Although listening to a medieval Aristotelian/Thomist discussing cosmology with an advanced, materialist, star-farer makes for a lot of fun (at least, if you're in medieval cosmology) what most readers will probably find much more compelling at a human level are the religious discussions that go on between the human characters and the aliens. The Krenken, as the German villages term the aliens, find the idea of caritas somewhat alien, especially when applied across classes -- which in their species remain very rigid, due to their insect-like heritage. The religious dimension of the story is very well rounded, with the pastor's rationalism balanced by the strong but at times theologically fanciful faith of a young Minorite Franciscan who is staying in the village, and a very interesting cast of other characters from the village and the manor.

I've heard Eifelheim compared to Doomsday Book by Connie Willis, another science fiction novel involving the period right before and during the Black Death. I liked Doomsday Book quite a bit, though I thought that in some places Willis' Episcopalian conviction that the medieval church in England had been more Anglican than Catholic felt a bit jarring at a historical level at times. Eifelheim is far from being as unrelentingly grim as the latter of of Doomsday Book, even when the plague does come to the village, yet I think that at a human level it is actually more powerful at a human level. The intersection of humans, aliens, Catholicism and the impending dooms of both the humans and some of their alien friends bring out some very interesting and important questions about humanity and Christianity, and some pretty good answers.

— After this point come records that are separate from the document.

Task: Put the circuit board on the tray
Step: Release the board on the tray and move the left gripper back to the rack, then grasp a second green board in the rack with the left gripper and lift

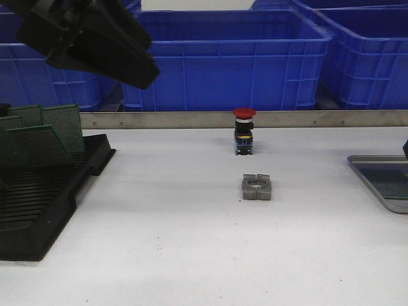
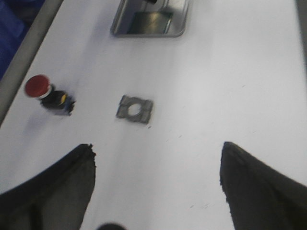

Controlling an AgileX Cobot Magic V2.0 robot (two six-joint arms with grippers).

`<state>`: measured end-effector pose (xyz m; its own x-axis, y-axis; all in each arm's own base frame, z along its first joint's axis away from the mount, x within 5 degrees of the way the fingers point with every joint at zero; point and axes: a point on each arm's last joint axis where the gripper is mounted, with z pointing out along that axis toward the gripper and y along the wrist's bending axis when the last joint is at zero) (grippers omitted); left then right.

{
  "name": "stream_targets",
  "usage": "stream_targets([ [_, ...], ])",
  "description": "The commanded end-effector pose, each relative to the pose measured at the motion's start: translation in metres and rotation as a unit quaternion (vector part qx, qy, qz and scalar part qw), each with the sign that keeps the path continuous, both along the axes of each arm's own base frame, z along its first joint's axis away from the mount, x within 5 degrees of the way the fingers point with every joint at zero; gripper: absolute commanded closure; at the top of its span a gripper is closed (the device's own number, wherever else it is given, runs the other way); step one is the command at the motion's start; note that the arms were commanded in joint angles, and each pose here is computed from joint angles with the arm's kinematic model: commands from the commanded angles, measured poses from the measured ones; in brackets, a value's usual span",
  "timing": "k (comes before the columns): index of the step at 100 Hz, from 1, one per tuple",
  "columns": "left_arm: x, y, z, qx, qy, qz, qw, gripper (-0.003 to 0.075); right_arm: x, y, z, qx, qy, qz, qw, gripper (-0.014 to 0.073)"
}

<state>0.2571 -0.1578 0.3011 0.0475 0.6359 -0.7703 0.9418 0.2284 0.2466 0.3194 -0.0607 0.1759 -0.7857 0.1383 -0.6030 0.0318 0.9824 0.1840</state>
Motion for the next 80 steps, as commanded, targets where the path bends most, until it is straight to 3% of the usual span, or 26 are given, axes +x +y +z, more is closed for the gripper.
stream_targets([
  [1, 0.011, 0.017, 0.019, -0.008, -0.047, 0.054, 0.997, 0.0209, 0.001, -0.002, 0.028, -0.012, -0.045, 0.0, 0.999, -0.0038],
  [21, 0.032, 0.066, 0.008, 0.081, -0.074, 0.11, 0.988, 0.0209, -0.002, 0.003, 0.029, 0.004, -0.038, 0.017, 0.999, -0.0038],
  [38, 0.046, 0.087, -0.013, 0.144, -0.06, 0.117, 0.981, 0.0209, -0.002, 0.003, 0.029, 0.005, -0.037, 0.018, 0.999, -0.0038],
  [80, 0.076, 0.09, -0.061, 0.159, -0.016, 0.147, 0.976, 0.0228, -0.002, 0.005, 0.029, 0.013, -0.033, 0.024, 0.999, -0.0038],
])
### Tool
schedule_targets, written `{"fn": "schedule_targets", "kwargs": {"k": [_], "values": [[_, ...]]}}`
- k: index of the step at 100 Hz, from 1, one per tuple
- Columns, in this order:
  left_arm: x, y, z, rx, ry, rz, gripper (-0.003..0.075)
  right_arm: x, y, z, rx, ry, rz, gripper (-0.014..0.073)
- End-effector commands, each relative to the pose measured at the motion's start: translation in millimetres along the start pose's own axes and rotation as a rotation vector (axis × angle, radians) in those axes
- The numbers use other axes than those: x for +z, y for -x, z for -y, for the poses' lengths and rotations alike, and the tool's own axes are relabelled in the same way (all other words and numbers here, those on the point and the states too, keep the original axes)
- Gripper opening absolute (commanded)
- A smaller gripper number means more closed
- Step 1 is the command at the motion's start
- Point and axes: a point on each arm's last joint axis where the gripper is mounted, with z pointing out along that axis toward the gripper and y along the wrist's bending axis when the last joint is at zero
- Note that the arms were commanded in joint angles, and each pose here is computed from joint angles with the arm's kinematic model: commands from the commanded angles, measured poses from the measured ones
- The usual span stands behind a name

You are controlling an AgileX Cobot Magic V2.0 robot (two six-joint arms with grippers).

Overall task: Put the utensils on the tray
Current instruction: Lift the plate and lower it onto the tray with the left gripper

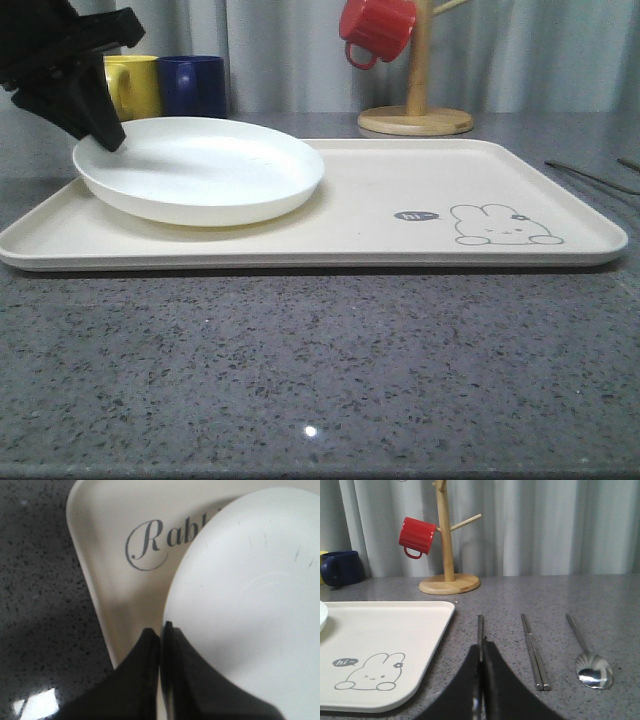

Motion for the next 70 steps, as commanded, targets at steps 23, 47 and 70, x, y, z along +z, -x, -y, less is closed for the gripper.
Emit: {"fn": "schedule_targets", "kwargs": {"k": [23, 47, 70], "values": [[-17.4, 14.1, 10.9, 0.003, -0.025, 0.124, -0.0019, -1.9, 7.9, -0.5, -0.006, 0.004, 0.1, -0.0069], [-17.2, 12.8, 11.2, 0.003, -0.028, 0.109, 0.0072, -1.9, 7.9, -0.5, -0.006, 0.004, 0.1, -0.0069], [-17.1, 11.7, 11.4, 0.003, -0.03, 0.098, 0.0309, -1.9, 7.9, -0.5, -0.006, 0.004, 0.1, -0.0069]]}}
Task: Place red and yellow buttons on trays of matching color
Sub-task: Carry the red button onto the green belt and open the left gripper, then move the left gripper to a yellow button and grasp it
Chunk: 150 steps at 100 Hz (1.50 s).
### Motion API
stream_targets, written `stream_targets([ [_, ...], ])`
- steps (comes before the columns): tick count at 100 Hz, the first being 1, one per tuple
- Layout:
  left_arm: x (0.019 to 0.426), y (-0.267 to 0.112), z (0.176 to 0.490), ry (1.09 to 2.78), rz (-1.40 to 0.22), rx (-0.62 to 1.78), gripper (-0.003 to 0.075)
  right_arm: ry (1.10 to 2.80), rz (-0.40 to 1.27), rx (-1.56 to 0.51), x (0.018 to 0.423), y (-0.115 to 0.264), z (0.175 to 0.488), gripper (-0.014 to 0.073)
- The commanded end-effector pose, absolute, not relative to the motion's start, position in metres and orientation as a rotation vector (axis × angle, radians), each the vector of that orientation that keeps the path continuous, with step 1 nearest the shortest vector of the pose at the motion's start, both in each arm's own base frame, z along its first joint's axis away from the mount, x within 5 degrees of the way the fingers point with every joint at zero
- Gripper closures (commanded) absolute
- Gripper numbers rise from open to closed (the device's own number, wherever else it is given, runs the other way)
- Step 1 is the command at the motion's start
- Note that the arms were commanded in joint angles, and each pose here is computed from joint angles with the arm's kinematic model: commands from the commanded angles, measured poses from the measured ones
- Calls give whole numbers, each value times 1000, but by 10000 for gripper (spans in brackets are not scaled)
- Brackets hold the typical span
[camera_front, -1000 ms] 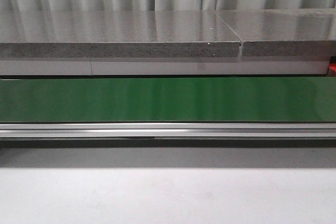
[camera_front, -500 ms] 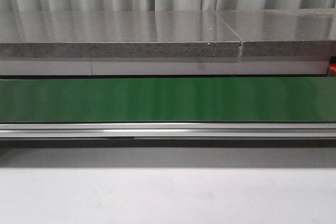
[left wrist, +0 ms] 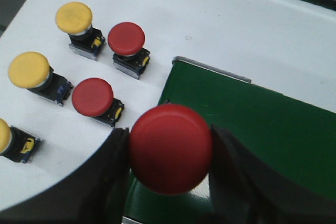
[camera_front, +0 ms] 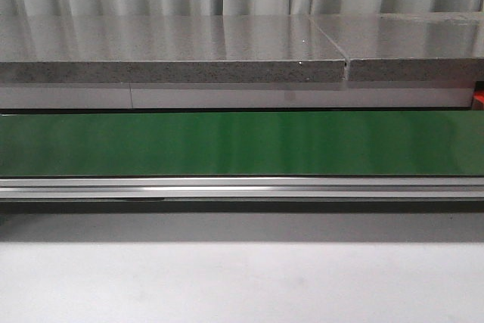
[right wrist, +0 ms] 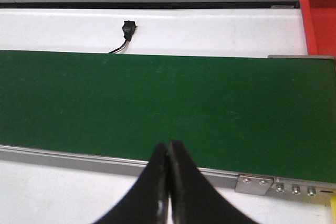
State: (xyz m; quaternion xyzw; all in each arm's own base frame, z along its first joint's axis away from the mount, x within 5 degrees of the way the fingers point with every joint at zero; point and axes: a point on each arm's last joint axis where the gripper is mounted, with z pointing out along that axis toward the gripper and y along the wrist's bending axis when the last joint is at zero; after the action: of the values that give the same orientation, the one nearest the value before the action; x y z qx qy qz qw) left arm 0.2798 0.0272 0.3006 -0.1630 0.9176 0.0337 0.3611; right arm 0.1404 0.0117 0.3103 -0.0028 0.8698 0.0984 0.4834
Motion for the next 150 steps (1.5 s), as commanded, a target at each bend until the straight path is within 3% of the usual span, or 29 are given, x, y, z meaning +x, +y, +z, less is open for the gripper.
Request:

If there's weakness in the book, it's in the modern (or more properly, near future) segments, which take up maybe 20% of the books pages. There's a somewhat odd narrative choice to have these segments narrated first person by a minor character who comes in only very late in the modern narrative, giving you an odd first person but almost third person view. I've no idea why the author made that choice, and it's a bit jarring at times. The personal/relationship problems of the modern character also never see the sort of wrap up one might want to see -- living you with the impression that the medieval characters have it much more together than the modern ones. I'm not sure if this was intentional or not. I could almost wish that Flynn had dispensed with the modern plot entirely and instead wrapped with more concluding material in the medieval segment, perhaps with some of the events which evidently took place 20-40 years after the main action in that part of the book.

Overall, though, this is a very, very good book.